__What you should do__.
In the material below, find each line holding the string "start" and copy it.

-- Information supplied follows --

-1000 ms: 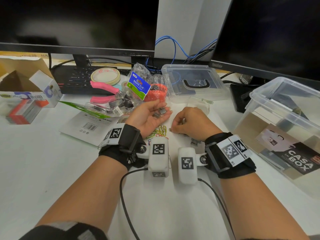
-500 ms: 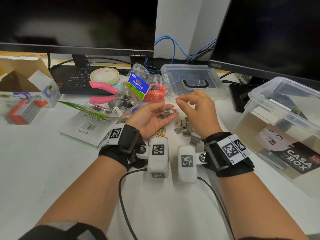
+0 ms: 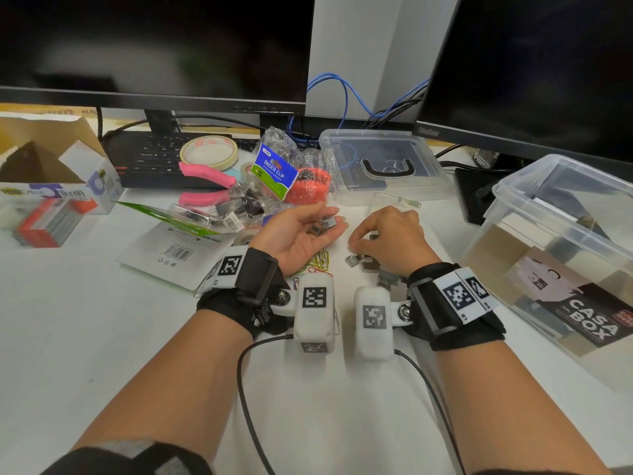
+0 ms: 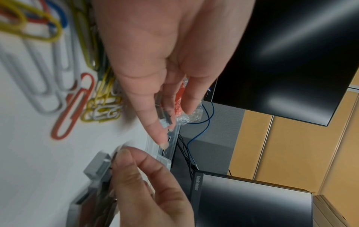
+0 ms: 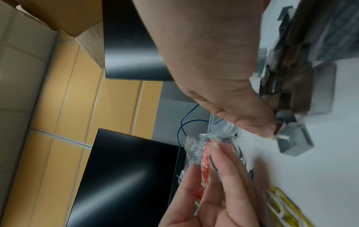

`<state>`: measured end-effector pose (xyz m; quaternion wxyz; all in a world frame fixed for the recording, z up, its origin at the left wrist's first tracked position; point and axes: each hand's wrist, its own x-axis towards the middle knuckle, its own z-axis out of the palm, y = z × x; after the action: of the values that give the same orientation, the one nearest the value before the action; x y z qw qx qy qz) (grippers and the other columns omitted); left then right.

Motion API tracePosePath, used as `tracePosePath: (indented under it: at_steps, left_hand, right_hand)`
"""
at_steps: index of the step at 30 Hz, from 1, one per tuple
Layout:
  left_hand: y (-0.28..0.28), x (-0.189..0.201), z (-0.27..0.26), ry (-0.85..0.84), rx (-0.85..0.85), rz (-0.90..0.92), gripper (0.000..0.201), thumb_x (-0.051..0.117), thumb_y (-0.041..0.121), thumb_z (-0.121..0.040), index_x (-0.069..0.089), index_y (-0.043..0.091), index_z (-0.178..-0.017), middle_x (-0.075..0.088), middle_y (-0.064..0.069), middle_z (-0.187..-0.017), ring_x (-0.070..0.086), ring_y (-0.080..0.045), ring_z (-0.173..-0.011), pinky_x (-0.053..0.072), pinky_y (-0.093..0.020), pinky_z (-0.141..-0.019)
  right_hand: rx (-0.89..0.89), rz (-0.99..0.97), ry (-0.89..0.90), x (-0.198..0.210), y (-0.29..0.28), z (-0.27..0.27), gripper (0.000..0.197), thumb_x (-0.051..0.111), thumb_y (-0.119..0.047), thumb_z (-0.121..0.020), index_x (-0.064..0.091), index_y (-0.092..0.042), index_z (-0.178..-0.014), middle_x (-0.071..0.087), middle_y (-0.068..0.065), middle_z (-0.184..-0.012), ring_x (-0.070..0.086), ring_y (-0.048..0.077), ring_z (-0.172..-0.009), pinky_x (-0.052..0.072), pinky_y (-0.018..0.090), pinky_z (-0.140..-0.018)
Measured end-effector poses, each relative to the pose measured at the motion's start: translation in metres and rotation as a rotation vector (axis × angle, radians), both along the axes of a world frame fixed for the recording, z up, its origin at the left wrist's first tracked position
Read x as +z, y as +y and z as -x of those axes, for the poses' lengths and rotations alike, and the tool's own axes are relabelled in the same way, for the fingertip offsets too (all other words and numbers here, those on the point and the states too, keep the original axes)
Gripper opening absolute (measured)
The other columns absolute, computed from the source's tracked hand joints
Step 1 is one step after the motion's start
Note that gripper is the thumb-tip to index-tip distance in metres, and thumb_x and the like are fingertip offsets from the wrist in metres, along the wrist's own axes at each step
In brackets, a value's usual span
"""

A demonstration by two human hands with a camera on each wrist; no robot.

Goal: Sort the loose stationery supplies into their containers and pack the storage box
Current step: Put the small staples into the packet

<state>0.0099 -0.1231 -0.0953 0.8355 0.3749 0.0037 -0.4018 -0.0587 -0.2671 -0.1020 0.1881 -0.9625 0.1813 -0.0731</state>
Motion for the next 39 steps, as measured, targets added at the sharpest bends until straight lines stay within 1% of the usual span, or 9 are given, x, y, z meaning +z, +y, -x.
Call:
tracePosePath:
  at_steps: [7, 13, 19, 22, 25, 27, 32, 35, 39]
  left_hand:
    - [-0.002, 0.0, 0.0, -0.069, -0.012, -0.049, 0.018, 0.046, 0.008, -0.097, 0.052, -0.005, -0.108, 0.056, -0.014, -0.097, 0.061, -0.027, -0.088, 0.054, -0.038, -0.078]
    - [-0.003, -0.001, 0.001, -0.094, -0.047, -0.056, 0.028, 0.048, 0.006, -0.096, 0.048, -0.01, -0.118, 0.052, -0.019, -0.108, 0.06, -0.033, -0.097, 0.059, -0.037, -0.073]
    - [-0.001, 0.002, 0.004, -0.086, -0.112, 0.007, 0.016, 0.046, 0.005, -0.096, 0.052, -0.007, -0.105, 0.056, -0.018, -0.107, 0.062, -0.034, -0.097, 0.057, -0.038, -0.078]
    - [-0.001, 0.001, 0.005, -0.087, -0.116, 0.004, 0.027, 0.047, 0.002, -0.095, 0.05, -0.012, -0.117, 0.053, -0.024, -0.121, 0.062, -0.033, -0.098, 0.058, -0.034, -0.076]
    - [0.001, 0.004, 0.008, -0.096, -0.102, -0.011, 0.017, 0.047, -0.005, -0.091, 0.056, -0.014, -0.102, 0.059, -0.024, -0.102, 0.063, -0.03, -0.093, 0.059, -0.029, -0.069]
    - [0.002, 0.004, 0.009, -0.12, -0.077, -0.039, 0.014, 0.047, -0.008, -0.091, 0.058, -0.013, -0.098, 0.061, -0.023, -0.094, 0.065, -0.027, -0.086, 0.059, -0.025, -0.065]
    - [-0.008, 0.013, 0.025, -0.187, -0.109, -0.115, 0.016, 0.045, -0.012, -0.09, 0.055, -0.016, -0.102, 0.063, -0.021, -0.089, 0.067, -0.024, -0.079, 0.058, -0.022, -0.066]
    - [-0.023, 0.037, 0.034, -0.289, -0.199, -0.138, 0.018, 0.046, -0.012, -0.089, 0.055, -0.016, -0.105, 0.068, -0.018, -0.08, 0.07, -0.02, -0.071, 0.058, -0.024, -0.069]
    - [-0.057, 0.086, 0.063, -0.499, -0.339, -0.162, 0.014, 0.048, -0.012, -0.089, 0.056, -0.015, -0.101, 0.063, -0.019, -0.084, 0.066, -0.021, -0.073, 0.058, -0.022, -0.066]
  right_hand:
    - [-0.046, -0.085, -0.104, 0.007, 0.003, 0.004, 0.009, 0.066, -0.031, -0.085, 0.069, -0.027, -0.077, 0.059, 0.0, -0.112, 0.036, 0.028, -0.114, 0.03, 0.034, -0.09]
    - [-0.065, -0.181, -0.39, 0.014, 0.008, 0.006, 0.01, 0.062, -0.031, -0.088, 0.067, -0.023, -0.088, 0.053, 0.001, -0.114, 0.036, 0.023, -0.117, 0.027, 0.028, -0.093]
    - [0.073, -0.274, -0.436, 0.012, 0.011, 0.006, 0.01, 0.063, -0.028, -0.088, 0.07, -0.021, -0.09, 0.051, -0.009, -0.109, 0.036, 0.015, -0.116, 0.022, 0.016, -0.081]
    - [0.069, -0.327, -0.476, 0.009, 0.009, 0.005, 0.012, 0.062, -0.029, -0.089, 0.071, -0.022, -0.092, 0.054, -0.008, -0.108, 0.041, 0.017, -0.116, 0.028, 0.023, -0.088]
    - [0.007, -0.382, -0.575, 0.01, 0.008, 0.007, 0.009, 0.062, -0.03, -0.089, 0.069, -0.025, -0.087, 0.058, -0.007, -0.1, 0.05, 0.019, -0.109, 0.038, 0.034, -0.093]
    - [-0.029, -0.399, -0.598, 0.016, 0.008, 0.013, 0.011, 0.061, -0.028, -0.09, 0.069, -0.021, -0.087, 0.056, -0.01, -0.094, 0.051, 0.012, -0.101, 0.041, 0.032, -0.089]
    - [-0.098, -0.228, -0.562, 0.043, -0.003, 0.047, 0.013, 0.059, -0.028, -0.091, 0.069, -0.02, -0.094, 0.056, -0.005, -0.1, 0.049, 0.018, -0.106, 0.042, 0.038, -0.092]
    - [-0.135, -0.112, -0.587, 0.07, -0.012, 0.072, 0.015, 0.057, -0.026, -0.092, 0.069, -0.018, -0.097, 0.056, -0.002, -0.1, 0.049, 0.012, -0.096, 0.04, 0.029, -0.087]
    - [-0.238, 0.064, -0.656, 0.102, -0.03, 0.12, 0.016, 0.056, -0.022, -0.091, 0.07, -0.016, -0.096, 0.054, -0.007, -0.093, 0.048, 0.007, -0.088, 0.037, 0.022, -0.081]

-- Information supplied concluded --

__Answer to this task__.
Measured end-effector poses, each relative to the pose measured at the motion's start: translation in metres and rotation as a rotation vector (axis × angle, radians), both along the axes of a world frame fixed for the recording, z up, its origin at the left wrist's first tracked position
Step 1 is one step after the motion's start

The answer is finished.